Your goal → Nothing but the lines below from the one containing "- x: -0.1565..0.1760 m" through the one containing "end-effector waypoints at" should appear in the answer, exact and without pictures.

═══ Records shown

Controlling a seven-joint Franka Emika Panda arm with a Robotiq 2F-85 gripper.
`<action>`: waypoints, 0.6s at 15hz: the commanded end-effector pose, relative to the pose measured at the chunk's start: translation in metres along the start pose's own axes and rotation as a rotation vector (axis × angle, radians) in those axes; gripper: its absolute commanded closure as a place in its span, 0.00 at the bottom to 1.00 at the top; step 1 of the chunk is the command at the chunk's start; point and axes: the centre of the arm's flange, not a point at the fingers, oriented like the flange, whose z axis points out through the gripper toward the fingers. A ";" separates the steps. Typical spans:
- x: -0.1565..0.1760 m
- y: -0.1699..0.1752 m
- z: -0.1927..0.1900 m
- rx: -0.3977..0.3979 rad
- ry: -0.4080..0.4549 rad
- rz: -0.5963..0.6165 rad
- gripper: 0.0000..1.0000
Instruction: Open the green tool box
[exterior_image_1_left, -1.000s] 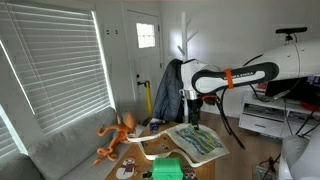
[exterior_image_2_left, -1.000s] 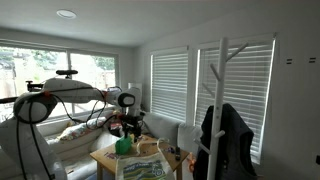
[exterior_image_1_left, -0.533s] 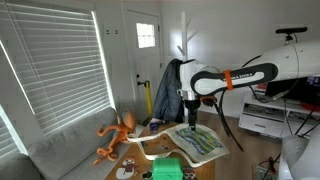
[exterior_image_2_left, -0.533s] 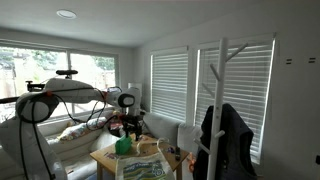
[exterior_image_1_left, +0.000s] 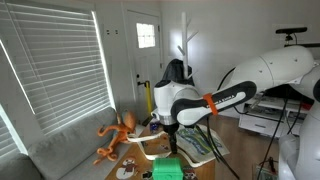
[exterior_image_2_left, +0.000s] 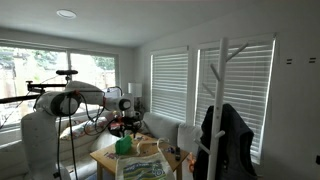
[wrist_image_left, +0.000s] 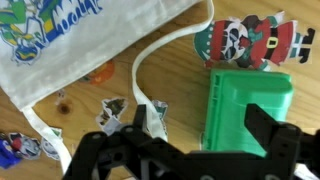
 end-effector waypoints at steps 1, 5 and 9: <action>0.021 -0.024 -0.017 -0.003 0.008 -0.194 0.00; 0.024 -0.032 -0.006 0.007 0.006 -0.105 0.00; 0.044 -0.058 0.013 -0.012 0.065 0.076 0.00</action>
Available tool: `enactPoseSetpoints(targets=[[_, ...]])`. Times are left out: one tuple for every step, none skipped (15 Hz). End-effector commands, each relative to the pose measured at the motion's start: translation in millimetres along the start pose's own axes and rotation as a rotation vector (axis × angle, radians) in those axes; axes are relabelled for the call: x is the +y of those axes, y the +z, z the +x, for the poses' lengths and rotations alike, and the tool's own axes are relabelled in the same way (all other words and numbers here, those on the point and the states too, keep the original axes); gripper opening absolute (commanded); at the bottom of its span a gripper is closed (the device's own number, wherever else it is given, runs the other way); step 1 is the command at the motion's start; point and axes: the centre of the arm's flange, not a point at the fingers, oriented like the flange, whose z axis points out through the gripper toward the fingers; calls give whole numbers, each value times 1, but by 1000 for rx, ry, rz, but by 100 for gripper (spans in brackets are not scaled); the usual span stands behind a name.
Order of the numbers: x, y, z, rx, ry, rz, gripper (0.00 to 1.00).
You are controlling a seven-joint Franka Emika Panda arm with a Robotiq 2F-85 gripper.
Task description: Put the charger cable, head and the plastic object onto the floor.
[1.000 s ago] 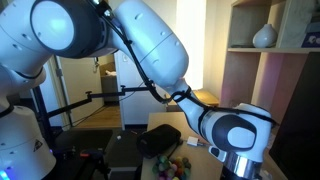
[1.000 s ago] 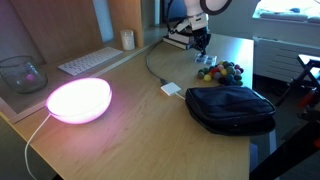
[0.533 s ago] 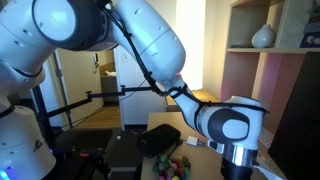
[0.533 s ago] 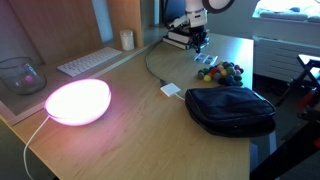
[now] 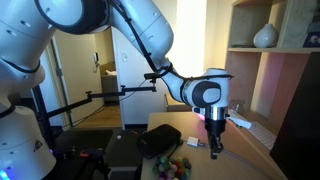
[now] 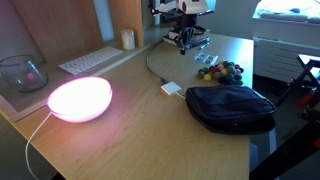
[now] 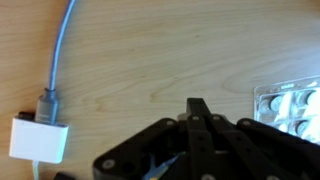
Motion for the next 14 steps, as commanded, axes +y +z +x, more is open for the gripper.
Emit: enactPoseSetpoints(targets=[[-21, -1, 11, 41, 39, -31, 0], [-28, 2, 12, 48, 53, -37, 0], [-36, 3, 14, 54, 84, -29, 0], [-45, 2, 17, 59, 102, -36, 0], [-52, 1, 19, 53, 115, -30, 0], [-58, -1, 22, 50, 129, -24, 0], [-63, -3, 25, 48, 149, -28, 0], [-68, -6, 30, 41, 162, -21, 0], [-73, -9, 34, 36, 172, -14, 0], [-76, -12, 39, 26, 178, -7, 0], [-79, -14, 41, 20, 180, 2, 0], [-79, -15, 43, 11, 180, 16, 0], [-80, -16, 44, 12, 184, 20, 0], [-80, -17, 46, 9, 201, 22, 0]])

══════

Written answer →
- x: -0.1565..0.1760 m
- y: -0.1699..0.1752 m
- z: -0.1927..0.1900 m
- rx: -0.3977..0.3979 rad
- ry: -0.4080..0.4549 rad
- rz: -0.5963..0.6165 rad
- gripper: 0.0000..1.0000
Instruction: Open the green tool box
[exterior_image_1_left, -1.000s] 
[exterior_image_2_left, -1.000s] 
[exterior_image_1_left, -0.533s] 
[exterior_image_2_left, -0.533s] 
[exterior_image_1_left, +0.000s] 
[exterior_image_2_left, +0.000s] 
[wrist_image_left, +0.000s] 
 end-effector waypoints at steps 1, 5 and 9: <action>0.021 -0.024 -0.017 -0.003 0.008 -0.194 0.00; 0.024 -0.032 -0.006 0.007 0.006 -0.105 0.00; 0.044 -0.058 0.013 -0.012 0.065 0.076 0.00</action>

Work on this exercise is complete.